> BRIEF
What do the lines from the top of the data through the line with "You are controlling" say? Quote them exactly and include both ends.

> DATA SEGMENT
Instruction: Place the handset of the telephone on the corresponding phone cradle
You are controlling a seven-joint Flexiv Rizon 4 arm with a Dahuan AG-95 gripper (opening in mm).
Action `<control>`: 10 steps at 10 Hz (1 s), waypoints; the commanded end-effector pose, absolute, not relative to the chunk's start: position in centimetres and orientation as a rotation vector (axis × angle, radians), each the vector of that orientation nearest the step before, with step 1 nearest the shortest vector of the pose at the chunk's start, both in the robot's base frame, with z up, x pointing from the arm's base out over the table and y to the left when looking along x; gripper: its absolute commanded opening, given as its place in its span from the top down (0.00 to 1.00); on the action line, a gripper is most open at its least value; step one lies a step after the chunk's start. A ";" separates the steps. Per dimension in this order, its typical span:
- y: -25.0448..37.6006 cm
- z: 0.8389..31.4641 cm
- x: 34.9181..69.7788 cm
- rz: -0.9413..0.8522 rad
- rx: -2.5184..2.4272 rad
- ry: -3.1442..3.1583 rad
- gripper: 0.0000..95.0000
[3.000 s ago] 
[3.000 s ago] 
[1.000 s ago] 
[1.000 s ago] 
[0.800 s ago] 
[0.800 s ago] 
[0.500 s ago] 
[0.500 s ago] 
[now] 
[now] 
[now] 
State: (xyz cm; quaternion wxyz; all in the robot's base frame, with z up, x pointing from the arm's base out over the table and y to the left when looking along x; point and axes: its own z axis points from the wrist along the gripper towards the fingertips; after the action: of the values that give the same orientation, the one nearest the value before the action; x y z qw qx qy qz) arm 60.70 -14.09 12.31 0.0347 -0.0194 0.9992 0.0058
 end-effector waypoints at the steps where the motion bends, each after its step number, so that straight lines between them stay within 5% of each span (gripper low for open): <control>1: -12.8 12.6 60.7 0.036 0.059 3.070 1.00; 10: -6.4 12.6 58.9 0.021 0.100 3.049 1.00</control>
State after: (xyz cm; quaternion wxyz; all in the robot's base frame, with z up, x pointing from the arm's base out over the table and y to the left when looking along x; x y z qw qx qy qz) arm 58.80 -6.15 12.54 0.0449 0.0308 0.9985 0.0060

> WORKED SOLUTION
Instruction: Place the handset of the telephone on the corresponding phone cradle
You are controlling a seven-joint Flexiv Rizon 4 arm with a Dahuan AG-95 gripper (opening in mm).

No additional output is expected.